══ RECORDED INFORMATION
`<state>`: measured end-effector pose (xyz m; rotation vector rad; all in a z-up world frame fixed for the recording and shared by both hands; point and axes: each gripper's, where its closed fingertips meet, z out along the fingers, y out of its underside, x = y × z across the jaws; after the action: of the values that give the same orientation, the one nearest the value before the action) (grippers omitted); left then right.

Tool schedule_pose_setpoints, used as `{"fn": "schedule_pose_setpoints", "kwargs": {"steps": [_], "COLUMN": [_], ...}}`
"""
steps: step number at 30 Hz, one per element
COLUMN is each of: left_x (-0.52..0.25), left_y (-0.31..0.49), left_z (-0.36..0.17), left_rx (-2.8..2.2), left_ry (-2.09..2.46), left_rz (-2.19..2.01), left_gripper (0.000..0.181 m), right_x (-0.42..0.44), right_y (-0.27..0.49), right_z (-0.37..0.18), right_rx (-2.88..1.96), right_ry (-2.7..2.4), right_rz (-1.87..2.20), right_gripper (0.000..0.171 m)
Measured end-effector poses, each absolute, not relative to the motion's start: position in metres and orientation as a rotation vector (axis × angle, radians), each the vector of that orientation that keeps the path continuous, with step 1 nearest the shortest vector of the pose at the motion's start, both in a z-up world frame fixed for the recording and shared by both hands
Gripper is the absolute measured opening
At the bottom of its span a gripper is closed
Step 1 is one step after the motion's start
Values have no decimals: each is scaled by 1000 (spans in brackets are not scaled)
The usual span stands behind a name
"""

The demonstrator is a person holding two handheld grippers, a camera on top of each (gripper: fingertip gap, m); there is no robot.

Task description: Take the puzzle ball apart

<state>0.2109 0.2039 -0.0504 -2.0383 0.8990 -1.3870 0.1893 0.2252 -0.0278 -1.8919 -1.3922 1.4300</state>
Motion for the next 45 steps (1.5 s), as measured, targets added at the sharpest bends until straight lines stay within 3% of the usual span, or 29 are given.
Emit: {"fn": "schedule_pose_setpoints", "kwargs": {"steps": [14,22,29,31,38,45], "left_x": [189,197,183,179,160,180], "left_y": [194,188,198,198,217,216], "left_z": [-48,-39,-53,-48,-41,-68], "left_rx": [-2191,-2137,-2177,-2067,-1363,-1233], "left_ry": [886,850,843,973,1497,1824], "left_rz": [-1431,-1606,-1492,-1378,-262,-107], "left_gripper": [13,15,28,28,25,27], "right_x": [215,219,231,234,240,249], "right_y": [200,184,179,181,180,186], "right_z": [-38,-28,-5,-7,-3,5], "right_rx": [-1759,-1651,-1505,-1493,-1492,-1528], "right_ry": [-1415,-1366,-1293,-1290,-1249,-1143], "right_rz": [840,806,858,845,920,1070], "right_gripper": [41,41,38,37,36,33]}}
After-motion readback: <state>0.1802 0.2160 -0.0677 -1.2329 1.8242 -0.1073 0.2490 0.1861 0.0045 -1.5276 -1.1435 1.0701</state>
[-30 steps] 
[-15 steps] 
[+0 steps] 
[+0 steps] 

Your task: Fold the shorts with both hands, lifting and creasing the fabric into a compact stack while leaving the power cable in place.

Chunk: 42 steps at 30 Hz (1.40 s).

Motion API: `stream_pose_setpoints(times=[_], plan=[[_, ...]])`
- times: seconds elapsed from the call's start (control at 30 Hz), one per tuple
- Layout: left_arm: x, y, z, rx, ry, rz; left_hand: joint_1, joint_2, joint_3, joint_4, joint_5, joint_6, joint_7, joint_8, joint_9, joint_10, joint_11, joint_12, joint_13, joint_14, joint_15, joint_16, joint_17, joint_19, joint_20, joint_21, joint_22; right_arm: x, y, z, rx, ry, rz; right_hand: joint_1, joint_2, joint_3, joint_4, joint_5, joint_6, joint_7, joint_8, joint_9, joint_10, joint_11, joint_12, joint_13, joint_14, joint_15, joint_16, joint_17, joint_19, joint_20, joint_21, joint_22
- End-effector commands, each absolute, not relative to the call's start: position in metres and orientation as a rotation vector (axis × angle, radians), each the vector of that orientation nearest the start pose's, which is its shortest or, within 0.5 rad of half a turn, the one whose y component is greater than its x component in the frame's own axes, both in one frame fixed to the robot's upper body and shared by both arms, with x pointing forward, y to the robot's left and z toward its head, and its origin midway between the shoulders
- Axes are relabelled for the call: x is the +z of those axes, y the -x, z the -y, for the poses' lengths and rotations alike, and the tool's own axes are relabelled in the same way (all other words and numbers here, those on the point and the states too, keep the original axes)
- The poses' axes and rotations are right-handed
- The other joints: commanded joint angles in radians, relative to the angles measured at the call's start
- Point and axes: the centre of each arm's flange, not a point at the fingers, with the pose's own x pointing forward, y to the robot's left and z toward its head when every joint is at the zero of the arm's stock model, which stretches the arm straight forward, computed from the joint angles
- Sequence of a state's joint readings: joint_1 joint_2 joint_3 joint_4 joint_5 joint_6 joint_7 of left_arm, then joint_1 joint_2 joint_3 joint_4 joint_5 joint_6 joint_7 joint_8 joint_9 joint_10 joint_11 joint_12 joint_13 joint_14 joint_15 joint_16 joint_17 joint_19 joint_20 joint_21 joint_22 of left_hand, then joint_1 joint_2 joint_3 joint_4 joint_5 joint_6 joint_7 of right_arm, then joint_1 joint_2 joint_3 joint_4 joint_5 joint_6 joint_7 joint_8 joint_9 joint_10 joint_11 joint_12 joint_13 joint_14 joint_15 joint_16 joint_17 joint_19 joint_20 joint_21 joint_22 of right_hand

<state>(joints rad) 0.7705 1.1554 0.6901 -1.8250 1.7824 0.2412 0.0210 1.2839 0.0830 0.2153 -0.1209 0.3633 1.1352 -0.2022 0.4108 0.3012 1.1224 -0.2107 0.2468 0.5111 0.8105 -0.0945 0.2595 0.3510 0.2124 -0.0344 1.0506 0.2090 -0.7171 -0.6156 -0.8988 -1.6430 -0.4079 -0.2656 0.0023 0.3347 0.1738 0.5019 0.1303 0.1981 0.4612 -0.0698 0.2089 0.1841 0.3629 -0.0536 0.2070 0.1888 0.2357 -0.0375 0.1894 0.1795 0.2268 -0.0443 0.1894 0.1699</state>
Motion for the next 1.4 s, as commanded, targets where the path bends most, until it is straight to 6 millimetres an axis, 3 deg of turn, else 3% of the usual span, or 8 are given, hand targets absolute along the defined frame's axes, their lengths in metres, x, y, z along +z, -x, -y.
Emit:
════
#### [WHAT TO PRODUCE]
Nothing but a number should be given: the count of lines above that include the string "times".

#### [TASK OUTPUT]
2